Wednesday 24 July 2013

A pill to make you numb, a pill to make you dumb


I have been stupid enough to let myself be convinced to give the Quetiapine/Seroquel a try. I have had an appointment with my psychiatrist yesterday. We talked for about thirty minutes. And he was of course disappointed that I hadn't given the med a try. I think he was also confused. Most sick people probably get happy when they get meds that can make them feel better. But I'm the opposite of that. At least nowadays. Some years ago I still thought that there is some medication out there that could actually have a positive effect on me. But after all my horrifying experiences I am just really careful. Anyway, my doctor had some good arguments. For instance, that at the moment he is still responsible for me and I trust him. So I can feel like I'm in good hands. And he also said yet again that he doesn't think that I could get any better without medication. So last night I was sitting in the kitchen, a glass of water and the little orange pill right in front of me. It took me half an hour to get the pill into mouth, drink some water and swallow it. I'm still not sure if I really should give it a go. I'll see for a week and if I get any strong side-effects, I will stop taking it right away. I can't go through side-effects again. I just don't have the strength.

My psychiatrist said that I just shouldn't think about side-effects. I shouldn't feel for them, I shouldn't think too much around them. But I have GAD?!? Of course I'll think about it and interprete every single weird thing in my body as a side-effect! I haven't read up on the side-effects again though. I just don't want to worry more than I already do. Reading about all the terrible things that could happen to me would just freak me out. Well, I remember one side-effect that I heard of some years ago when I tried Seroquel for the first time: sudden inexplainable death. Let's just hope that that won't happen to me. 

So I took the pill and went to bed. I had already taken my Propavan some hours before. I didn't get any more sleepy of the Seroquel. But I'm only on 25 mg so the dosage is probably too low. I didn't feel more hungover this morning either. I woke up many many times during the night but I think that was due to the heat. And a kitten trying to cuddle with me. I felt really weak this morning though. After a cigarette and a cup of coffee I was close to fainting. And of course I panicked, got a panic attack and went straight back to bed. But that passed. Right now I'm still a bit weird and detached from reality. I'm getting weird cramps in my arms and legs. I'm shaking a bit. And my anxiety is really high. It could be that I'm just freaking out because I'm taking a new med. I mean, it is really hot today. I can't deal with heat because I "suffer" from low blood-pressure. So of course I felt a bit fainty this morning. But still, something feels odd and off. I can't really explain it. Uncomfortable is the only word that I can come up with. Yep, I feel uncomfortable. But I haven't given up yet. Fortunately my boyfriend will be off from work for three weeks soon so I'm not alone at home. And my mum will come to visit us for a week. So if something bad is going to happen, someone is there to help me. That makes me feel safe.
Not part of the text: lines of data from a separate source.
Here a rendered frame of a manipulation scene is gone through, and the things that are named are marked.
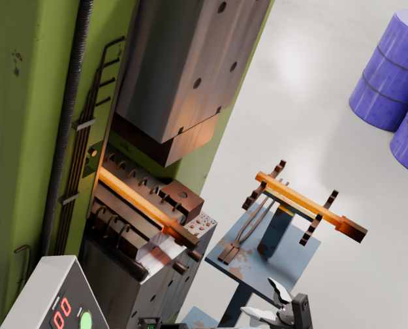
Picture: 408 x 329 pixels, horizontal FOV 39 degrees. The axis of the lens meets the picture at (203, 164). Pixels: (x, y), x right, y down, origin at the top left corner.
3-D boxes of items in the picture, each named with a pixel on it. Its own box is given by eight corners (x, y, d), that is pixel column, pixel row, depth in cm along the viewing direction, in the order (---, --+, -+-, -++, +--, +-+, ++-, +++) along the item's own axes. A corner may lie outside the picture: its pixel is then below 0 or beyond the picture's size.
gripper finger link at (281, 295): (262, 288, 161) (274, 316, 154) (269, 275, 157) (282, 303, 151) (271, 288, 162) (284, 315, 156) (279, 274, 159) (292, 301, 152)
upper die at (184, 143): (210, 140, 152) (221, 111, 146) (164, 168, 137) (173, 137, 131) (97, 63, 165) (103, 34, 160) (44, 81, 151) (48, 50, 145)
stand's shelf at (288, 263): (319, 245, 218) (321, 241, 217) (279, 310, 187) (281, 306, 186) (252, 204, 225) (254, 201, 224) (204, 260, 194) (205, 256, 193)
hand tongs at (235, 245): (280, 179, 240) (281, 177, 240) (288, 184, 239) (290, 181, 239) (217, 259, 194) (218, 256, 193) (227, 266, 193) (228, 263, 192)
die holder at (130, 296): (182, 307, 208) (218, 222, 181) (110, 373, 180) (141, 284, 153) (74, 219, 226) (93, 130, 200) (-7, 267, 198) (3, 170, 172)
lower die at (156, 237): (176, 232, 173) (184, 212, 168) (133, 264, 158) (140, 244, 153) (78, 157, 186) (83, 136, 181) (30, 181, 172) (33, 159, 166)
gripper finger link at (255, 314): (235, 328, 147) (269, 334, 149) (242, 314, 144) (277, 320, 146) (234, 318, 150) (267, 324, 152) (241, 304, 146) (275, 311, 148)
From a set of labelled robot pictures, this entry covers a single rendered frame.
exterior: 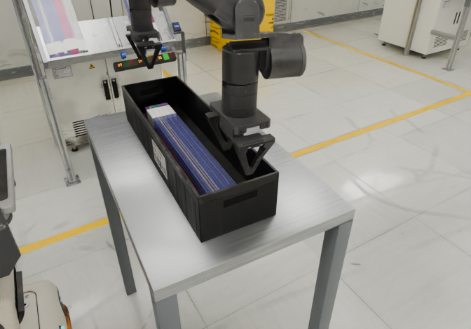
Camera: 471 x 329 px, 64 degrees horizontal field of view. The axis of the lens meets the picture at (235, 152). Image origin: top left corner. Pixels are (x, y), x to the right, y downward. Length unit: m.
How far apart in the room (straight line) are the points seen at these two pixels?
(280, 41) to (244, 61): 0.07
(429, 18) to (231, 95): 3.95
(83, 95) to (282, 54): 2.01
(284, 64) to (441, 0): 3.85
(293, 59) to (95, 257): 1.50
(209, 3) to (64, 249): 1.62
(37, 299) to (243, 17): 1.17
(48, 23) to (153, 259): 1.63
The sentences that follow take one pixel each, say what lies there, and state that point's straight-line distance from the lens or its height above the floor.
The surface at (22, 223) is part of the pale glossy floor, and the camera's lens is 2.23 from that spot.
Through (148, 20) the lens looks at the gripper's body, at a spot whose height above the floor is 1.09.
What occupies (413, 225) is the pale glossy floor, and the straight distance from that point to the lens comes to 2.14.
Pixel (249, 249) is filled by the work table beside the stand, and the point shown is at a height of 0.80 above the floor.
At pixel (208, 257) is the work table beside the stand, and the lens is 0.73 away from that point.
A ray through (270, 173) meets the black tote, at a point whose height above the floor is 0.91.
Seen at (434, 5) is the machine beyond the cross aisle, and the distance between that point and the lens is 4.42.
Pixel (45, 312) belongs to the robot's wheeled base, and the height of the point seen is 0.28.
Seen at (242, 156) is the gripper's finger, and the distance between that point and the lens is 0.60.
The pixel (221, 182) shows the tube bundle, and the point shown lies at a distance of 0.82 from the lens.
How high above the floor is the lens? 1.35
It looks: 33 degrees down
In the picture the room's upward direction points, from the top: straight up
I mentioned to my psychiatist that the whole reducing of the Propavan-dosage went to hell. He laughed when I said that the reason why I got manic/hypomanic was the medication and not any underlyring bipolar illness. He explained to me that he thinks that I'm atypical bipolar II. I don't care anymore. I am what I am. He also said that he doesn't officially give me a diagnosis because he is more interested in treating symptoms than actually putting labels on people. I like the guy. I'm supposed to call him either on Friday or on Monday and tell him how it is going with the Seroquel. I have real issues with having to call people but I guess I'll have to do it.
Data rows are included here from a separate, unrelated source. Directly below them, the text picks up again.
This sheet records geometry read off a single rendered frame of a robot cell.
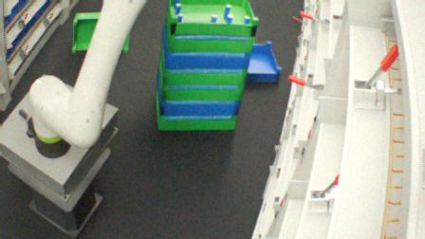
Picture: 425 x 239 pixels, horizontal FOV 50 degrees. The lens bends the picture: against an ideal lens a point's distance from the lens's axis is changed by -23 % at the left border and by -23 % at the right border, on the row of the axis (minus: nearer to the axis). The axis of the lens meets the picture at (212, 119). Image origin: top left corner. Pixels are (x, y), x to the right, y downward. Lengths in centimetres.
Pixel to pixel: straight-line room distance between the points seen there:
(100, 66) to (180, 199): 81
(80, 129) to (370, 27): 95
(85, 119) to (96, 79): 11
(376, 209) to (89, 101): 107
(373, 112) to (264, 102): 191
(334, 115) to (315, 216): 18
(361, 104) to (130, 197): 156
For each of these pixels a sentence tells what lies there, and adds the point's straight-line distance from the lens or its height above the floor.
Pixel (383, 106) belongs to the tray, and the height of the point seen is 133.
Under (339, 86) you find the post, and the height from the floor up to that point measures 119.
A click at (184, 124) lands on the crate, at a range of 227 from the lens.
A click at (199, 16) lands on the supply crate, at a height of 48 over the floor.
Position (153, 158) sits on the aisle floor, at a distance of 218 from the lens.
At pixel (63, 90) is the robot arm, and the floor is 63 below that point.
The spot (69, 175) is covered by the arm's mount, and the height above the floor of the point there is 38.
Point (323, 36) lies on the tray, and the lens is 135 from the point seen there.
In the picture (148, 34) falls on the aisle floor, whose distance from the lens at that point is 273.
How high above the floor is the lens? 168
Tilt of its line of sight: 46 degrees down
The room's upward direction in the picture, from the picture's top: 11 degrees clockwise
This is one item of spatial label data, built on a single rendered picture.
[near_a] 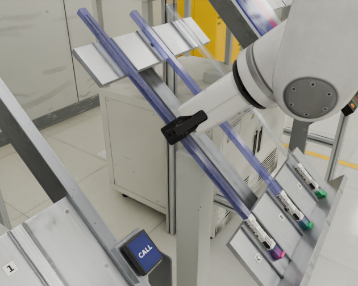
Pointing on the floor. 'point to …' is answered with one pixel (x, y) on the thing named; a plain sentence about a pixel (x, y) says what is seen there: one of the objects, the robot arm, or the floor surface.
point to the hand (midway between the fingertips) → (178, 129)
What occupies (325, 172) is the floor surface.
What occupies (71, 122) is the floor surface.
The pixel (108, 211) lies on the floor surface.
Oh, and he is done writing the book on psychiatry and psychiatric help in Sweden. And my poem is definitely in the book! The book will be published in fall. My big dream is to become a published writer. But I really want (and I am actually doing it) to write books and short-stories. They are just way more thought-through and are more complicated to work with. A poem is something instant for me, I can write a poem in 20 minutes. So far I have written two novels and both of them took me almost a year. Anyway, I'm really glad that something that I have created will be published. I'm proud of myself.